#11




Re: Neural Network predictions converging to one value
I have a couple of points, based on not dissimilar experiences of my own.
First, are you concentrating on the calculated errors on your out of sample data as you train the neural network? In sample errors are not easy to draw conclusions from (unless your data set is very large compared to the complexity of the neural network). I am not sure what software you are using, but in JNNS for example, you can see a graph of OOS errors as you are training. Secondly, as a simple test, you could try repeating the training with the input data replaced by entirely random data (but keeping the same output data) to see the comparison. 
#12




Re: Neural Network predictions converging to one value
Once it gets into that situation, the results are the same both insample and outofsample. It sounds like an interesting idea to try the training with random data, to see if there is any issue with the input. Thanks.

#13




Re: Neural Network predictions converging to one value
Quote:
This relationship P(y  x) comprises a deterministic part plus noise which arises in different ways but has the same effect on the statistics. In my experience, if you provide inputs that are explicitly independent of the outputs (so the outputs are independent of the inputs and P(y  x) is entirely random noise), a neural network will generally converge to a constant function whose value is the average of the outputs. The reason is that this function gives the absolute minimum RMSE. If a neural network converges to anything else in this case, it must be fitting the noise. This is unlikely to happen unless there is a small number of input points compared to the complexity of the neural network. I should make clear that my understanding of the above is empirical with a core of simple probability theory. The detailed behaviour of neural networks is very obscure, and I am glossing over issues such as local minima, merely because I haven't seen this confusing the issue and suspect it generally won't.
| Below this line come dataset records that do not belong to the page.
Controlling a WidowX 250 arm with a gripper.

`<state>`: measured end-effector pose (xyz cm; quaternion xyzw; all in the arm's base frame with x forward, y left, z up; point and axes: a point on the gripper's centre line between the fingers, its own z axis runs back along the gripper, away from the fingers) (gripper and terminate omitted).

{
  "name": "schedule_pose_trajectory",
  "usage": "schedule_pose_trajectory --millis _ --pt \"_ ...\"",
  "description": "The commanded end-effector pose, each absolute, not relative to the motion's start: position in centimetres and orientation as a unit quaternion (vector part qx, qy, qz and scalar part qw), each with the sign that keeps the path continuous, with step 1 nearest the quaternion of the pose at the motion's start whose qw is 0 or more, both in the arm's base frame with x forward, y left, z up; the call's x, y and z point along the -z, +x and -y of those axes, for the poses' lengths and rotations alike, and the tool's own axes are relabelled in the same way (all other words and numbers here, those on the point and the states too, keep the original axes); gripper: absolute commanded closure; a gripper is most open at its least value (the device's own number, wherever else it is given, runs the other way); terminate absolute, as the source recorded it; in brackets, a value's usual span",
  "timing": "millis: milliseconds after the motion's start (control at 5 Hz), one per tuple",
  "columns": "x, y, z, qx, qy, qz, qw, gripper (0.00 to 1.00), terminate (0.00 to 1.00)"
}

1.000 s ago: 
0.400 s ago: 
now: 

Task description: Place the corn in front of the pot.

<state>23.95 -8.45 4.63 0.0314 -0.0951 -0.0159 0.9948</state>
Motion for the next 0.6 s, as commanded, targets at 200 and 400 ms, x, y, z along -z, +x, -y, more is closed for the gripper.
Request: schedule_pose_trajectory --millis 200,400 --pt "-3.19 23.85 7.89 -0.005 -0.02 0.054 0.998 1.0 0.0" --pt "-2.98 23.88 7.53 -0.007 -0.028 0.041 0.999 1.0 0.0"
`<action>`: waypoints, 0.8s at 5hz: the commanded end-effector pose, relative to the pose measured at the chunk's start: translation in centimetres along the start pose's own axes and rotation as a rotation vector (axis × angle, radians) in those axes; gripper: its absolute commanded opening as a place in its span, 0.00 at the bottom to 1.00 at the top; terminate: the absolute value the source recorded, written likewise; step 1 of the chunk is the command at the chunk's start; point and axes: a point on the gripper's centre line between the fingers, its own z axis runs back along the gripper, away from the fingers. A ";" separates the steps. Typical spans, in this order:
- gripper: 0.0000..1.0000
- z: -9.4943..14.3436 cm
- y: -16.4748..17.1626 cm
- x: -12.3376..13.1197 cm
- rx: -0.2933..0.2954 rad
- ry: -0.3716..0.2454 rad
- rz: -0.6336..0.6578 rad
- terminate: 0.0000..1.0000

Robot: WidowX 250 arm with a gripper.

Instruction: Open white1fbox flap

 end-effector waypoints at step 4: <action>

As for the technical details, it is useful to monitor the RMSE errors on out of sample data as a neural network is being trained, because this helps distinguish between the useful effect of training (generalisation) and the bad effect of training (overfitting). This applies whether there is a deterministic relationship between inputs and outputs, a noisy relationship, or even when they are totally independent (in this case, a network can first model the average, but then may learn the random noise in a way which increases out of sample RMSE. Can you describe the nature of your data? Is it financial time series data, perhaps?